## Required work:
Below is some data. Retype exactly the lines starting at the one with "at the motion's" and ending at the one with "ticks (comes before".

** Information follows **

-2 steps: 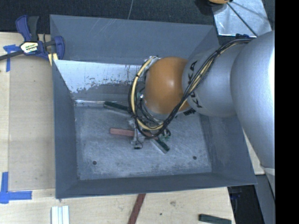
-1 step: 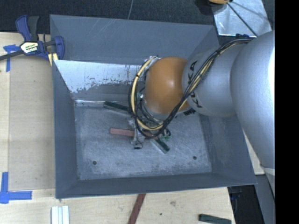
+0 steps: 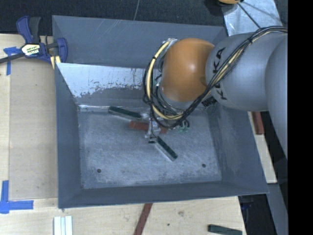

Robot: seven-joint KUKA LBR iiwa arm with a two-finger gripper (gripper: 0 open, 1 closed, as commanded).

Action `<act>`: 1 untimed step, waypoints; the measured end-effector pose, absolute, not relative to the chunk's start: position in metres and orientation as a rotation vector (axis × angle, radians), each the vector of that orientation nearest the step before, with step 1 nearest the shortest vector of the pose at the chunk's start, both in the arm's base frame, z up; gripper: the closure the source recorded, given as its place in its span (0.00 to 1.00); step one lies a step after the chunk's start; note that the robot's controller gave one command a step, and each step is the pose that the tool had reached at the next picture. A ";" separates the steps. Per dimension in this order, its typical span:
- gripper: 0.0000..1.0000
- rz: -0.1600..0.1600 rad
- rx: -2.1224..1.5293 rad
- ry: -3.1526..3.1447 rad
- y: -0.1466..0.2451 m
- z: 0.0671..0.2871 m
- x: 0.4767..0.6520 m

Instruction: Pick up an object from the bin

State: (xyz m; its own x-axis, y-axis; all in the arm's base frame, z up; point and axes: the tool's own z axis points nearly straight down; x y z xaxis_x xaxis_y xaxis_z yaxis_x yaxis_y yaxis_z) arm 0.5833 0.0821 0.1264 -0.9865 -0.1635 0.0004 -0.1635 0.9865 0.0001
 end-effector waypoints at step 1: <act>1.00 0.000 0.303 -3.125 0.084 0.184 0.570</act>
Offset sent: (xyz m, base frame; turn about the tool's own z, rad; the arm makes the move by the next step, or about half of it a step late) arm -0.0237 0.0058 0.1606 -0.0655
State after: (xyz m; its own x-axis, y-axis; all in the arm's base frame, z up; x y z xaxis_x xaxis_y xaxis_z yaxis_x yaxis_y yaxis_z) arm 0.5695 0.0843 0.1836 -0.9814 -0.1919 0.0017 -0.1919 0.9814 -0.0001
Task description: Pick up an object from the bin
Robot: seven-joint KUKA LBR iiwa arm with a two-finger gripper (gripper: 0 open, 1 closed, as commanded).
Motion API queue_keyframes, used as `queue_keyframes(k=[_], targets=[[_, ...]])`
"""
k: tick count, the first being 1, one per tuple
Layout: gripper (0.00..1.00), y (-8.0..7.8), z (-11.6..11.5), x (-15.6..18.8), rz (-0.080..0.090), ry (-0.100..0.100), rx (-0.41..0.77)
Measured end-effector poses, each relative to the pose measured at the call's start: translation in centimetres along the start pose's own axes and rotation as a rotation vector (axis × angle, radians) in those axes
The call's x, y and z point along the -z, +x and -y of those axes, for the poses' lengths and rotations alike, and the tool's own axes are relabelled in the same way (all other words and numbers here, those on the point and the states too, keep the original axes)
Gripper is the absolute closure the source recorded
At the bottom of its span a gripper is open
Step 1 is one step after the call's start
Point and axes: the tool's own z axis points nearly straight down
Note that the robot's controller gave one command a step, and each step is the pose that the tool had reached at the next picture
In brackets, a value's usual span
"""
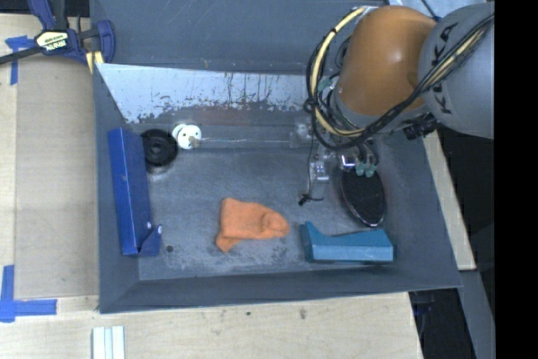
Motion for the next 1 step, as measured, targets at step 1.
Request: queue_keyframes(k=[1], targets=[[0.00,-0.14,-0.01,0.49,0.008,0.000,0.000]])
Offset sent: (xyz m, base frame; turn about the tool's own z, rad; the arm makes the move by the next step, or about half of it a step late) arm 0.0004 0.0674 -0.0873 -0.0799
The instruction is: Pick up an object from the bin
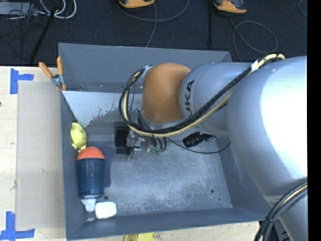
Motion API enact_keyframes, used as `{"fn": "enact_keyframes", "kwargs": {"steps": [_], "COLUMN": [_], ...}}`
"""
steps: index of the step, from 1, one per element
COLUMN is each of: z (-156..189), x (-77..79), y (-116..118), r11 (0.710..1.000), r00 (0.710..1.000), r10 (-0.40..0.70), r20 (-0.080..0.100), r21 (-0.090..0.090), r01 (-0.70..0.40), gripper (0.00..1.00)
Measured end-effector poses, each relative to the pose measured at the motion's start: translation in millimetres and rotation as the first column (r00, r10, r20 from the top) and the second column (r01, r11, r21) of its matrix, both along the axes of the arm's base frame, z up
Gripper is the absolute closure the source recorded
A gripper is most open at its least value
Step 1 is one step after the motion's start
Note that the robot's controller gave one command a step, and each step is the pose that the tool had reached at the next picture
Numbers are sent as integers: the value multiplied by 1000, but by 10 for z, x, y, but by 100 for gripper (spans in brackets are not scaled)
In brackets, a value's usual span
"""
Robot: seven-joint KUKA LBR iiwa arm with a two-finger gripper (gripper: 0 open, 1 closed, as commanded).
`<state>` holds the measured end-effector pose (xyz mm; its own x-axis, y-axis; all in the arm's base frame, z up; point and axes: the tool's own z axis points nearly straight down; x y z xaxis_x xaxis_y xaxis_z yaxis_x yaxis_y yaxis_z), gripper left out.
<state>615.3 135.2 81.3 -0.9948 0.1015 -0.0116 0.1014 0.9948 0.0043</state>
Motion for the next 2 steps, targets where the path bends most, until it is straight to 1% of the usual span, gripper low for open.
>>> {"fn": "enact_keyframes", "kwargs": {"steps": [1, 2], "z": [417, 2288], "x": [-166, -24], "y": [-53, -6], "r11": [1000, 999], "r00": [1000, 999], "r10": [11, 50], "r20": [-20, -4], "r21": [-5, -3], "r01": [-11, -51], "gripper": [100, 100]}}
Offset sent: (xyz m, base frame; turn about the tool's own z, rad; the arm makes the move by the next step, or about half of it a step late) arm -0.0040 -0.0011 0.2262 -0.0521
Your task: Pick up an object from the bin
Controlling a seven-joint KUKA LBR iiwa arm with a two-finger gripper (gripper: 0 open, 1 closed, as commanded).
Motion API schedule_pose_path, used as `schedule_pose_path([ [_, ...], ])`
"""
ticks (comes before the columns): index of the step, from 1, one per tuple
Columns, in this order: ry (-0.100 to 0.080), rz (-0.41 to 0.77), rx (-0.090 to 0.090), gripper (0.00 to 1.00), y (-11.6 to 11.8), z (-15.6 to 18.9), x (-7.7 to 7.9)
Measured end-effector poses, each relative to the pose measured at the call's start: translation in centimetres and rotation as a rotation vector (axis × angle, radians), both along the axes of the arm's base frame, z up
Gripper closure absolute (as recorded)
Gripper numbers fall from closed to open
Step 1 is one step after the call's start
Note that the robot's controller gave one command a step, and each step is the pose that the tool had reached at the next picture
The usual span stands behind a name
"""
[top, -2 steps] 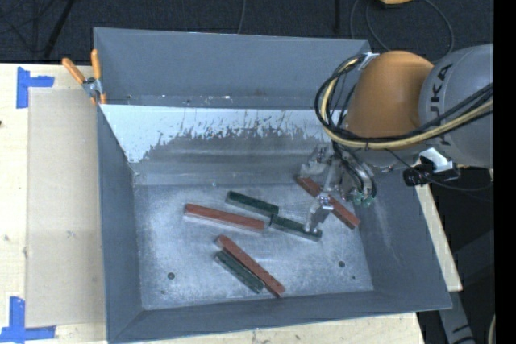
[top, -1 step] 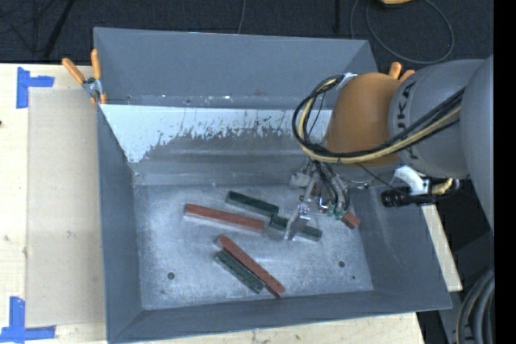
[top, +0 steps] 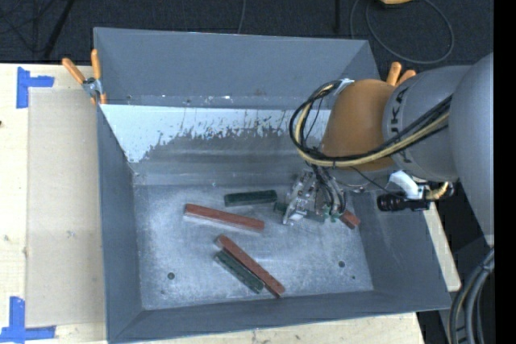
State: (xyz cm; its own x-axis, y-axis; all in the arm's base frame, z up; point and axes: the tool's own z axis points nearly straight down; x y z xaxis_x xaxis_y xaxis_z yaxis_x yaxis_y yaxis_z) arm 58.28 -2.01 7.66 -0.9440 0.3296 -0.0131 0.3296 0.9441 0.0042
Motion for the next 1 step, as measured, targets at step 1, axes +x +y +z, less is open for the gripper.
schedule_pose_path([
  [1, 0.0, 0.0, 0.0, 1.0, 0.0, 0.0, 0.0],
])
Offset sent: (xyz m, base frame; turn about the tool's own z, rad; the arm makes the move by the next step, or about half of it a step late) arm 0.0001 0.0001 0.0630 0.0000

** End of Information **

## Reply:
Measured end-effector poses, each relative to the pose measured at the motion's start: translation in millimetres and rotation as the first column (r00, r10, r20 from the top) and the second column (r01, r11, r21) of its matrix, both along the axes of the arm's base frame, z up
Gripper is the absolute closure the source recorded
A gripper is most open at its least value
Step 1 is one step after the motion's start
Note that the robot's controller gave one command a step, and each step is the pose that the tool had reached at the next picture
Numbers are sent as integers: the value multiplied by 1000, but by 10 for z, x, y, but by 100 for gripper (spans in brackets are not scaled)
In brackets, a value's usual span
"""
Robot: seven-joint KUKA LBR iiwa arm with a two-finger gripper (gripper: 0 open, 1 closed, as commanded).
`<state>` holds the measured end-effector pose (xyz mm; its own x-axis, y-axis; all in the arm's base frame, z up; point and axes: the tool's own z axis points nearly straight down; x y z xaxis_x xaxis_y xaxis_z yaxis_x yaxis_y yaxis_z), gripper left out.
<state>615.3 135.2 81.3 -0.9948 0.1015 -0.0116 0.1014 0.9948 0.0043</state>
Motion for the next 2 steps, targets where the path bends most, until it is straight to 1% of the usual span, gripper low for open.
>>> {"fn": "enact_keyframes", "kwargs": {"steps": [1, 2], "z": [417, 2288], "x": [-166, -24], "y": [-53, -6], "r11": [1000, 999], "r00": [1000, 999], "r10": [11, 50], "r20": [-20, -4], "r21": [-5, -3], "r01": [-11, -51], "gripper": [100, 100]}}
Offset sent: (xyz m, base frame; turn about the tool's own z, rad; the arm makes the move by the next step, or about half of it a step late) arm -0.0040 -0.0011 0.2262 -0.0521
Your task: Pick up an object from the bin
Controlling a seven-joint KUKA LBR iiwa arm with a two-finger gripper (gripper: 0 open, 1 closed, as commanded).
Motion API schedule_pose_path, used as `schedule_pose_path([ [_, ...], ])`
"""
ticks (comes before the columns): index of the step, from 1, one per tuple

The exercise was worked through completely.